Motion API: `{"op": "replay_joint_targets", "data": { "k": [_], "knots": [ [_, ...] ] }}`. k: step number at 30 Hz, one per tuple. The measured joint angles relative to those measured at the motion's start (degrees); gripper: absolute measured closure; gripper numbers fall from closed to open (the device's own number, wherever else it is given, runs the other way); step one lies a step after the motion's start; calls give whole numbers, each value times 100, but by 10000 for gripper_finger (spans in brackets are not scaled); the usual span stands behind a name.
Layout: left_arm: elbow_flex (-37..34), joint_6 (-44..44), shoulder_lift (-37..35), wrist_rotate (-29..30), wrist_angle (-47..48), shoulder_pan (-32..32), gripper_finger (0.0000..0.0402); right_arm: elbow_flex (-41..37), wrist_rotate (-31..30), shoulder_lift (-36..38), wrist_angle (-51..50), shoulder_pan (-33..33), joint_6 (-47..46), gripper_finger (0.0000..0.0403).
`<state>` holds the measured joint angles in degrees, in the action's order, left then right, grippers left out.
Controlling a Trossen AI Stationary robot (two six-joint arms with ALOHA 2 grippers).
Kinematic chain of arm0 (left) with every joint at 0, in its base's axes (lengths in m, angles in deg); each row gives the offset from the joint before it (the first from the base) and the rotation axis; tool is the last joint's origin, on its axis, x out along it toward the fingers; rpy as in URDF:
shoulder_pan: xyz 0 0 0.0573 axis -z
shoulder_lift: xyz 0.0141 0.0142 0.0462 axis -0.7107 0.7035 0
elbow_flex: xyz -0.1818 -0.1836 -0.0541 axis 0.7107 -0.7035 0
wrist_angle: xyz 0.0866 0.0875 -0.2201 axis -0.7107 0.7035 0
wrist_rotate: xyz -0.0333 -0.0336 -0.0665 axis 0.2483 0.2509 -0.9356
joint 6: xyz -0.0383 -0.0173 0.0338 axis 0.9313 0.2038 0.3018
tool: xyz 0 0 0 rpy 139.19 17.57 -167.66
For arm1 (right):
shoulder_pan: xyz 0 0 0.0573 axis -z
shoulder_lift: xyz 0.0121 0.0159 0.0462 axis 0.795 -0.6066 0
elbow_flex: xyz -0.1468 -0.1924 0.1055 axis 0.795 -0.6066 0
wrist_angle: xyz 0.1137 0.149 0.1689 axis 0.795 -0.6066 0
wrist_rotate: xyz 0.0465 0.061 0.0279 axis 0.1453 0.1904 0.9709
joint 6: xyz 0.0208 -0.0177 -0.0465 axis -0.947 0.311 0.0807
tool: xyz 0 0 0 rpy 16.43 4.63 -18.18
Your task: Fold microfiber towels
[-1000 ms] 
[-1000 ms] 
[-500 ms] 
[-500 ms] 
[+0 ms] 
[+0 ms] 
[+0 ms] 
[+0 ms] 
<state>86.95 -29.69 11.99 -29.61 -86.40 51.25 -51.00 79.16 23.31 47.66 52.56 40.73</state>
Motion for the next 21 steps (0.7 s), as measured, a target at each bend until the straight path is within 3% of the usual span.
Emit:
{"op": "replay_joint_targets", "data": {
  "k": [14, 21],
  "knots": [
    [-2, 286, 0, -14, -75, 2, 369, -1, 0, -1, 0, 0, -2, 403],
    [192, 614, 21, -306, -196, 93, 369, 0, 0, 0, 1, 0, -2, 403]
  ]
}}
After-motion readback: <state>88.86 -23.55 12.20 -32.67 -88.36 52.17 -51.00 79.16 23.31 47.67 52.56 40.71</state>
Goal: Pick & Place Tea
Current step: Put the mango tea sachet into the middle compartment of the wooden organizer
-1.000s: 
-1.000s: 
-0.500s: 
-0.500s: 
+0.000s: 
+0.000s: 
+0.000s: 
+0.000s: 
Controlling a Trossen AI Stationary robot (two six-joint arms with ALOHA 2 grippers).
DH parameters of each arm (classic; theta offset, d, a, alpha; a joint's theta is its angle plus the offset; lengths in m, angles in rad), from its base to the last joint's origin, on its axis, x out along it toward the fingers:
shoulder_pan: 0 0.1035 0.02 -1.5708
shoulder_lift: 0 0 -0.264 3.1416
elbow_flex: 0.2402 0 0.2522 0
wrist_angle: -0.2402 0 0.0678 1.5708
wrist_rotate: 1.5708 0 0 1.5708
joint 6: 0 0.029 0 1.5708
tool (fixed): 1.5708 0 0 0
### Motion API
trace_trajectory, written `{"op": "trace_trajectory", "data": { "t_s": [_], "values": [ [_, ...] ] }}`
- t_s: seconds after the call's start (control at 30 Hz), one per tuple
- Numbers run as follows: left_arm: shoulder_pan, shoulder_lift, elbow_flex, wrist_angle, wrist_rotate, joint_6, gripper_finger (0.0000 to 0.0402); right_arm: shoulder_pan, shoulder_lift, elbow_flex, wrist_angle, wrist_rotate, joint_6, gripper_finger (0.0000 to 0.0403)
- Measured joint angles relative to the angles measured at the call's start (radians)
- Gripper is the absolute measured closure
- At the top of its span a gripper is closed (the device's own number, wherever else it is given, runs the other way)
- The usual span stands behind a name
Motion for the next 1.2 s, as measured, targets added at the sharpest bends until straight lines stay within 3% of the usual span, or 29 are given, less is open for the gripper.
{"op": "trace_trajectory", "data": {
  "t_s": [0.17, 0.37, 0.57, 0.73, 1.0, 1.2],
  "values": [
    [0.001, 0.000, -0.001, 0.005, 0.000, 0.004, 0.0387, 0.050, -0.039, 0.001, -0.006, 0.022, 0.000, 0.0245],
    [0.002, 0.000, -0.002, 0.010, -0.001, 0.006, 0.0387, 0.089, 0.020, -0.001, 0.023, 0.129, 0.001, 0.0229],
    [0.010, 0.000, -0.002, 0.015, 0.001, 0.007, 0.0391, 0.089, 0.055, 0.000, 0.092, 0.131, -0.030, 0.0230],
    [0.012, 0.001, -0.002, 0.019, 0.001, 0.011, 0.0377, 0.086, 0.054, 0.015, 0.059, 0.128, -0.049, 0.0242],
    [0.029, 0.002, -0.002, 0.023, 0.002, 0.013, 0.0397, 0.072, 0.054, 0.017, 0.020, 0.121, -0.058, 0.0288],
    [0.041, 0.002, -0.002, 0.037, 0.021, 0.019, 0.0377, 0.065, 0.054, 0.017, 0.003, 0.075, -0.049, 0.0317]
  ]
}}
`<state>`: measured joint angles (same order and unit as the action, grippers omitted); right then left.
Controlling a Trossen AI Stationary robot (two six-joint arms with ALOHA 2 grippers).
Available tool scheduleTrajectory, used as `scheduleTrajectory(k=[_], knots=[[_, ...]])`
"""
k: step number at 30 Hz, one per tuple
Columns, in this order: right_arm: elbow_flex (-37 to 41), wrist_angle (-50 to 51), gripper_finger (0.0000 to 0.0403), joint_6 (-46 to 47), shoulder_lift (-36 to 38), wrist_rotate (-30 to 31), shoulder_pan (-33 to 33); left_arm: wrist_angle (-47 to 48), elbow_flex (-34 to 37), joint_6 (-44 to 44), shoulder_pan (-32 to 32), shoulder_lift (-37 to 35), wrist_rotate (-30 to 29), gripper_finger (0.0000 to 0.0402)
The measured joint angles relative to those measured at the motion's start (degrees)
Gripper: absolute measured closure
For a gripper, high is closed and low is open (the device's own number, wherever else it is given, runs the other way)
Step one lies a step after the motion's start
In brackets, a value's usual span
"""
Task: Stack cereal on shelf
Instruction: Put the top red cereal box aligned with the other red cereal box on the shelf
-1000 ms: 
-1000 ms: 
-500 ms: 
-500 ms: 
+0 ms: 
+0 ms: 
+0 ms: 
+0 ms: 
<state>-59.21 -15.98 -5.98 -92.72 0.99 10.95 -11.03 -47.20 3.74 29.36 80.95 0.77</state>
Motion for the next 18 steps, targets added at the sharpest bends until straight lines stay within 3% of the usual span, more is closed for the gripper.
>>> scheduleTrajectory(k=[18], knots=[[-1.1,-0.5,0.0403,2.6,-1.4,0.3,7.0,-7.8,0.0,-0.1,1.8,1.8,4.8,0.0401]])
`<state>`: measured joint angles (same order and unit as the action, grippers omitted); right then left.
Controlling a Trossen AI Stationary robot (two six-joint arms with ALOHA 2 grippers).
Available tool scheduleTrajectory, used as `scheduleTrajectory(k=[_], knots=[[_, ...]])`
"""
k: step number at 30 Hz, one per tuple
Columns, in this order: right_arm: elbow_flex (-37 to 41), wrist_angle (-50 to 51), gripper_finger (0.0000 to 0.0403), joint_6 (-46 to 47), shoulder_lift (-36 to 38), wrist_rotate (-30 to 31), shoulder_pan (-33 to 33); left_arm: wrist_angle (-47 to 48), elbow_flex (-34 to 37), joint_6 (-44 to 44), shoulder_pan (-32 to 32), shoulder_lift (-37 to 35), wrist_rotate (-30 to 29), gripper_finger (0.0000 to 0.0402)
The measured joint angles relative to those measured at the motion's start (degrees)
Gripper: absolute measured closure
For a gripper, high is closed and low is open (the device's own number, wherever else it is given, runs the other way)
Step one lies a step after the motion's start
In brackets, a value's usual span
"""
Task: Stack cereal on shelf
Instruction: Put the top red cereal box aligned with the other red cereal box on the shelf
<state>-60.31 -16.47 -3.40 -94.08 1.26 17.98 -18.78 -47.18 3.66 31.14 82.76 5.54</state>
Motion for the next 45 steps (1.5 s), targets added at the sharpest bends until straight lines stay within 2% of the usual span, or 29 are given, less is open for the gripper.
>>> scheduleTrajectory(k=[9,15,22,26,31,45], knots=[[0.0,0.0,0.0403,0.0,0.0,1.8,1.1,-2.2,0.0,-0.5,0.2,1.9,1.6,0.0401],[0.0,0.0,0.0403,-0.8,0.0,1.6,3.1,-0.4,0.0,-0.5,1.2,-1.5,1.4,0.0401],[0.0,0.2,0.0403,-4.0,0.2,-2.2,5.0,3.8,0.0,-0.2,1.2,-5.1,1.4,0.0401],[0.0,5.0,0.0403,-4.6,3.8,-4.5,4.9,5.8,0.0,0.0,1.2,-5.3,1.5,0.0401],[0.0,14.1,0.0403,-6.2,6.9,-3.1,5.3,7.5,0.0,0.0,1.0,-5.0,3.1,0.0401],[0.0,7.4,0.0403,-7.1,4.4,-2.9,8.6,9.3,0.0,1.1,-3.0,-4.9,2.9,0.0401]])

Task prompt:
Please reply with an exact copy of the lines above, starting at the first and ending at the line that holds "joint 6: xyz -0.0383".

Answer box:
Motion API: `{"op": "replay_joint_targets", "data": { "k": [_], "knots": [ [_, ...] ] }}`. k: step number at 30 Hz, one per tuple. The measured joint angles relative to those measured at the motion's start (degrees); gripper: absolute measured closure; gripper numbers fall from closed to open (the device's own number, wherever else it is given, runs the other way); step one lies a step after the motion's start; calls give whole numbers, each value times 100, but by 10000 for gripper_finger (spans in brackets are not scaled); the usual span stands behind a name.
Layout: left_arm: elbow_flex (-37..34), joint_6 (-44..44), shoulder_lift (-37..35), wrist_rotate (-29..30), wrist_angle (-47..48), shoulder_pan (-32..32), gripper_finger (0.0000..0.0402); right_arm: elbow_flex (-41..37), wrist_rotate (-31..30), shoulder_lift (-36..38), wrist_angle (-51..50), shoulder_pan (-33..33), joint_6 (-47..46), gripper_finger (0.0000..0.0403).
`<state>` holds the measured joint angles in degrees, in the action's order, left then right, grippers left out.
Controlling a Trossen AI Stationary robot (two six-joint arms with ALOHA 2 grippers).
Kinematic chain of arm0 (left) with every joint at 0, in its base's axes (lengths in m, angles in deg); each row gives the offset from the joint before it (the first from the base) and the rotation axis; tool is the last joint's origin, on its axis, x out along it toward the fingers; rpy as in URDF:
shoulder_pan: xyz 0 0 0.0573 axis -z
shoulder_lift: xyz 0.0141 0.0142 0.0462 axis -0.7107 0.7035 0
elbow_flex: xyz -0.1818 -0.1836 -0.0541 axis 0.7107 -0.7035 0
wrist_angle: xyz 0.0866 0.0875 -0.2201 axis -0.7107 0.7035 0
wrist_rotate: xyz -0.0333 -0.0336 -0.0665 axis 0.2483 0.2509 -0.9356
joint 6: xyz -0.0383 -0.0173 0.0338 axis 0.9313 0.2038 0.3018

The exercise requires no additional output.